Performance Improvement: How pharma businesses can safeguard viable margins

January 29, 2020

The Roland Berger performance improvement approach builds on adequacy, effectiveness and efficiency

"The concept of adequacy puts an alignment and update of the organizational hardware and software ahead of the improvement via effectiveness and efficiency."
Portrait of Morris Hosseini
Senior Partner
Berlin Office, Central Europe

Pharmaceutical companies face ever-increasing pressure as revenue growth slows down. This leads to the pharmaceutical blockbuster model being challenged by personalized therapies and smaller patient populations.

Cost-effectiveness is key as top-line growth trick falters

Pharmaceuticals companies must operate more effectively and efficiently. As high-margin businesses, drug makers have traditionally seen performance improvement as a less pressing response to declining sales margins. Rather than managing costs, companies were able to increase revenues as an antidote to margin pressures. A new round of investment in research and development or business development and licensing typically delivered new high-margin products, boosting sales and profitability. But this top-line growth trick is becoming more elusive. A Roland Berger analysis of 80 leading publicly listed pharma companies – representing about 70% of the market – shows that annual revenue growth fell by more than two thirds in the last three years.
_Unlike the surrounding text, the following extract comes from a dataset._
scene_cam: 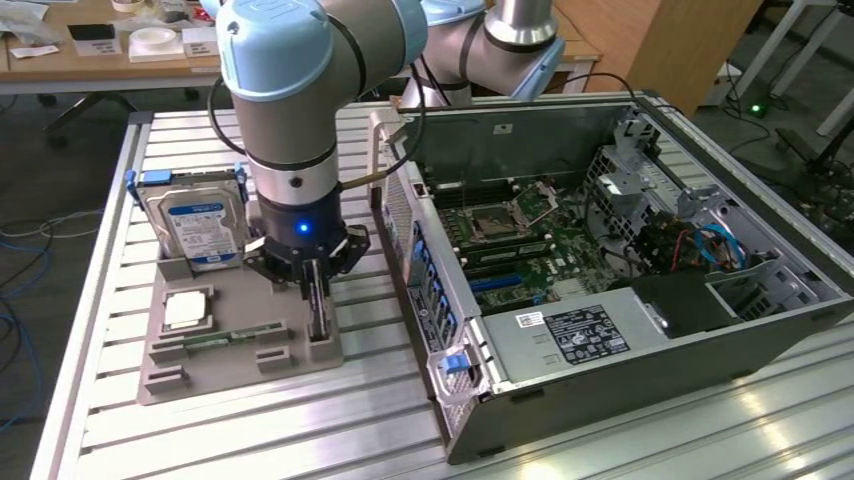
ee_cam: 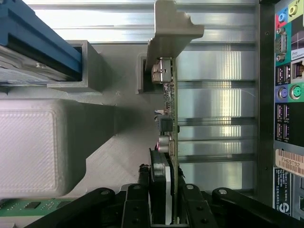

Pharma companies' traditional response to eroding margins has come under pressure in recent years. Healthcare systems all over the world have striven to better control expenditure. While drug development can target individual patients much more effectively today, it has become ever more difficult to create blockbuster drugs to serve broader patient populations. These targeted developments often require more complex manufacturing processes, which require end-to-end process control and effective steering of cost of goods sold (COGS).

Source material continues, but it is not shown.